◆ Assignment ◆
Would you return, word for word, the lines of the data below from the line with "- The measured" through the line with "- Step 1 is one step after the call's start", and no others?

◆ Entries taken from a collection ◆
******

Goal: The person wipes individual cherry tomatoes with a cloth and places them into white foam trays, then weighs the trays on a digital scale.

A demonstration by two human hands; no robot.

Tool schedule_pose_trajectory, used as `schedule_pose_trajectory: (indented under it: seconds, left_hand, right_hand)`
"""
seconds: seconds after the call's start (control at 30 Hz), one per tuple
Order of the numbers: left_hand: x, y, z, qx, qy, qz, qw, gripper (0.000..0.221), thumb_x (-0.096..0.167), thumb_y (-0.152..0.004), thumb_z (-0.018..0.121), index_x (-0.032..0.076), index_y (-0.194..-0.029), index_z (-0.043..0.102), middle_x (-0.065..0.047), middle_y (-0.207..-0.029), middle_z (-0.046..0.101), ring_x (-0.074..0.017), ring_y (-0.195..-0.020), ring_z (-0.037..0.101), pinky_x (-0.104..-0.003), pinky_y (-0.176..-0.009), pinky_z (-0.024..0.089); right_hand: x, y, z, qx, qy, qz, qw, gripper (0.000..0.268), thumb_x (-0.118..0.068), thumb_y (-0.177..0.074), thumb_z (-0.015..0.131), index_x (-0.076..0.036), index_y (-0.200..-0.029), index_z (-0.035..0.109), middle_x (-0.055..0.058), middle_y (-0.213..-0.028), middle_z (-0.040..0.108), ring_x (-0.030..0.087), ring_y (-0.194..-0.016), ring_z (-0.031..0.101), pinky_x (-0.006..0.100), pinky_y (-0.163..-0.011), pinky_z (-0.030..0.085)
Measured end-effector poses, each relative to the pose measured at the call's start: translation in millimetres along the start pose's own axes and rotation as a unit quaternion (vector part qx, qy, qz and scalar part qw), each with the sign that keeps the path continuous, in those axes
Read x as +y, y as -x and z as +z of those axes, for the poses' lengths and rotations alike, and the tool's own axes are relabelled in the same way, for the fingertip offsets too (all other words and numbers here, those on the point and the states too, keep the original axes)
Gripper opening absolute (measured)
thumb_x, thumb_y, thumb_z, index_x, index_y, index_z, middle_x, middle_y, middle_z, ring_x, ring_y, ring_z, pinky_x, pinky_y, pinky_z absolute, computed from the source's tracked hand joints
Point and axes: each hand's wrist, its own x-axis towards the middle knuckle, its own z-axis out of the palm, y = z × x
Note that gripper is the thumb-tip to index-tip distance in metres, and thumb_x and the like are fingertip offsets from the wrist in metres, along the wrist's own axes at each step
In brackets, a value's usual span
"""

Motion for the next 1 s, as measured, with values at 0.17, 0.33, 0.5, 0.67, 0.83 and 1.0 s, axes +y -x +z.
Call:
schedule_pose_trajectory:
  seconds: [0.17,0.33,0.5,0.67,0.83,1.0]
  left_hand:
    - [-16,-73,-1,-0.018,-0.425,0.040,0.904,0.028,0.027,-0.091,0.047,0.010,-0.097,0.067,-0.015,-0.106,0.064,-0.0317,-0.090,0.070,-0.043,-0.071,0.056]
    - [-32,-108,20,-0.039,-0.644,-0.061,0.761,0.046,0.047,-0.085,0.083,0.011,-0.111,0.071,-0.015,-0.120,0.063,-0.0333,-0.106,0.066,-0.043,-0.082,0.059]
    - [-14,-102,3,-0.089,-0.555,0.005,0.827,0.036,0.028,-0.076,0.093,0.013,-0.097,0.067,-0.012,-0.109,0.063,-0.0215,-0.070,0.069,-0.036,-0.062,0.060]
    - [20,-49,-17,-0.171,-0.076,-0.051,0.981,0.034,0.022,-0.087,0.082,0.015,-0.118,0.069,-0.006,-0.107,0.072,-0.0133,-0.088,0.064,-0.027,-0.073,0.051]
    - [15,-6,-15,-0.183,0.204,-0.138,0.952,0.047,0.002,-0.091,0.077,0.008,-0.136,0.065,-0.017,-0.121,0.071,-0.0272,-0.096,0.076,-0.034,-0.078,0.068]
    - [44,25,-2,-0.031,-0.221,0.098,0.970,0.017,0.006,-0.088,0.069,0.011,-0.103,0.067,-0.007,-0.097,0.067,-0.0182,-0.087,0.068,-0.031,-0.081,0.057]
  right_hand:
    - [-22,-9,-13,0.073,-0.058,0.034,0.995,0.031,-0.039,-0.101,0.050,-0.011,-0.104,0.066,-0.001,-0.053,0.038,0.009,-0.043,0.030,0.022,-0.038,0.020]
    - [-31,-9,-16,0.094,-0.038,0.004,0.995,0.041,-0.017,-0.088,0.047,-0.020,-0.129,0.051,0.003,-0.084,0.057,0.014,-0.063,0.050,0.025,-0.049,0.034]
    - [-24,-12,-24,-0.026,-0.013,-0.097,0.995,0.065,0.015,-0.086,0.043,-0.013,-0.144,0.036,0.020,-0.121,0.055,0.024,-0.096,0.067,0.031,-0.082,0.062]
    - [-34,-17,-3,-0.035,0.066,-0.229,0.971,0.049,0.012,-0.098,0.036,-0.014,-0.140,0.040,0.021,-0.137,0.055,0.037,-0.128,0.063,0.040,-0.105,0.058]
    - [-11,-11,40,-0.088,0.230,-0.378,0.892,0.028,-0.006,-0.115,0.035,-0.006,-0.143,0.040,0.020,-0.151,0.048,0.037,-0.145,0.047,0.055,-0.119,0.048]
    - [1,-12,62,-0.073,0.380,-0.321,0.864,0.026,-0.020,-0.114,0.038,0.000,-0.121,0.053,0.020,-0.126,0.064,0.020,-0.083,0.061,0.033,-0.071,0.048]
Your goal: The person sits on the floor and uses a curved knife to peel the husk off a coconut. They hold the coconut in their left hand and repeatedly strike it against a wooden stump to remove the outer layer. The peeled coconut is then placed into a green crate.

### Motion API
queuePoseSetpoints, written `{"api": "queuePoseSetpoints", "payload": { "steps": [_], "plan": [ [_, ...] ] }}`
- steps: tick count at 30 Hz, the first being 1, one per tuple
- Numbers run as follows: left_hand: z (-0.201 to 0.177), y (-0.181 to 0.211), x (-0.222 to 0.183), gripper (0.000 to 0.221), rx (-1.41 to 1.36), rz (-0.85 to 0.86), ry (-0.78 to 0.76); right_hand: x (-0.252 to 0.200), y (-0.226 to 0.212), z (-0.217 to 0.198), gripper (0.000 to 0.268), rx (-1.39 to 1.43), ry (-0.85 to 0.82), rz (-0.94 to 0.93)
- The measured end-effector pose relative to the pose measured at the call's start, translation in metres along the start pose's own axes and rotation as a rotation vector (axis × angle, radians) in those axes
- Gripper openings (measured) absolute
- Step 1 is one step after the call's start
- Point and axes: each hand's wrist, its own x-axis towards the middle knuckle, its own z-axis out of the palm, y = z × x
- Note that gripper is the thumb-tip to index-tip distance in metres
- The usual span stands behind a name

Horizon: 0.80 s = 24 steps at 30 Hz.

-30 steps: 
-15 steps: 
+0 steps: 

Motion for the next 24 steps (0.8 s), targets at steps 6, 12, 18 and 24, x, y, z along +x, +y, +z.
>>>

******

◆ Your solution ◆
- The measured end-effector pose relative to the pose measured at the call's start, translation in metres along the start pose's own axes and rotation as a rotation vector (axis × angle, radians) in those axes
- Gripper openings (measured) absolute
- Step 1 is one step after the call's start

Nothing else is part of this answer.